I just want to make sure I’m not missing anything: the details on the second part, what you’re still planning on adding later, are not revealed yet, right?

p.s. Adding fetch_only capability to anvil.users.get_user is at the top of my personal wish list.

3 Likes

Just some feedback on this. I have been doing a lot of testing on the value of this new feature.

I consistently see a huge improvement (ie 3X or greater when using linked rows for the majority of my tests) and the functionality additions such as the automatic cached row updates are extremely valuable.

I also found that this new service is slightly faster than the simple object approach and provides a whole lot more functionality and dev speed since you don’t have to constantly search for linked rows based on a row id or uuid.

This is such a gamechanger that I have blocked out the next four weeks to do a ground up rebuild on my production app to capitalise on the new features.

#NoSleepTillBrooklyn

#AnvilForTheWin

6 Likes

It seems like this addresses issues with get_id() requiring a time consuming remote call.

I currently use row._spec[‘id’] to work around that, but I see that’s not an option with accelerated tables (i get KeyError: ‘id’).
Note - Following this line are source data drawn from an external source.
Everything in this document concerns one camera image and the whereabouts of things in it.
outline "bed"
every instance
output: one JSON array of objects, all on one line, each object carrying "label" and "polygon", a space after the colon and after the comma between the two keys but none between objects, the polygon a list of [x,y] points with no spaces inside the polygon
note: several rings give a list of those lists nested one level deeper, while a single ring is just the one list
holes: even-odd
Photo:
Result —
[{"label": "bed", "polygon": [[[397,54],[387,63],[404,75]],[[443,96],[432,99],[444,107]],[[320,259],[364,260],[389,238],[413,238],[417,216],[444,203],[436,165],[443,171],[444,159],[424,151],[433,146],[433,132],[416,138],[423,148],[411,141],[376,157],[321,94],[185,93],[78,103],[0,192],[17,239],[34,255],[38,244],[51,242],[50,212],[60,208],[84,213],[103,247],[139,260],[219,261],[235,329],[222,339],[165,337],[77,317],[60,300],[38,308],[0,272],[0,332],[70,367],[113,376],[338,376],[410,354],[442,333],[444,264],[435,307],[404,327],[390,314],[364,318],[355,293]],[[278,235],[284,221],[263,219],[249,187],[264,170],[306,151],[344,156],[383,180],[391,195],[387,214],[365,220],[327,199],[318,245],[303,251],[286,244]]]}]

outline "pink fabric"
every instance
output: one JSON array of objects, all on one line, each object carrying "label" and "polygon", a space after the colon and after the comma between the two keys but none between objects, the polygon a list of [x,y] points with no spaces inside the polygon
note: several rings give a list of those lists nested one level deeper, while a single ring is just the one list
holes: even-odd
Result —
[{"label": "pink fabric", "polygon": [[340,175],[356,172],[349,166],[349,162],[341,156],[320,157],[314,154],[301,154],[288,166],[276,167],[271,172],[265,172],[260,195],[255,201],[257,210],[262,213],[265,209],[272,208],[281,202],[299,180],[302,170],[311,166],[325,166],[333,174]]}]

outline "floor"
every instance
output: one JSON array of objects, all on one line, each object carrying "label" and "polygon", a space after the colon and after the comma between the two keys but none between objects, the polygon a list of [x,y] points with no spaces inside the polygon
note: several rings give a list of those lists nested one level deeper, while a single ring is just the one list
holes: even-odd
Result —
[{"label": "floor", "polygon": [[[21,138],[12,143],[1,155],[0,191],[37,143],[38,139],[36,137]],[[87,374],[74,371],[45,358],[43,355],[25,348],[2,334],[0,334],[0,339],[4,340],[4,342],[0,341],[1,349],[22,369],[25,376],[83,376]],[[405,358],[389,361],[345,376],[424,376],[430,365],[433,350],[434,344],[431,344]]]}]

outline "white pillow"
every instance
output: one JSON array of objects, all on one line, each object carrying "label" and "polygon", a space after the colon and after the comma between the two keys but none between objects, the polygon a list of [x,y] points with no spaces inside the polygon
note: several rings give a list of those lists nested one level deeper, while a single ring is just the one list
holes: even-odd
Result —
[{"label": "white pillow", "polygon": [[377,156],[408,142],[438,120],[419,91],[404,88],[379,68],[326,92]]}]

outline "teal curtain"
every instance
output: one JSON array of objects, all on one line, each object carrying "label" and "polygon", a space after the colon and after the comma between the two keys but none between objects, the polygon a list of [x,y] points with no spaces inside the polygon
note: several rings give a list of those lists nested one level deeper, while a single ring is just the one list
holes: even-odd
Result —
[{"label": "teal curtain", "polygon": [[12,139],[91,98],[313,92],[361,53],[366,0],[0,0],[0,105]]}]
Is get_id() the fastest option now? I switched to it now that row._spec[‘id’] doesn’t work and it does seem very fast.

2 Likes

As far as I am aware you are correct get_id() no longer requires a server call

4 Likes

Also see BETA: AnvilWrappedError: No module named 'anvil.tables.v2' - #4 by p.colbert

When I activate the accelerated tables feature and call a server function (simple anvil.server.call() ) I get this error:

RuntimeUnavailableError: Downlink disconnected: 98fe2fe647a3

App is on Full Python 2. Maybe that is the issue?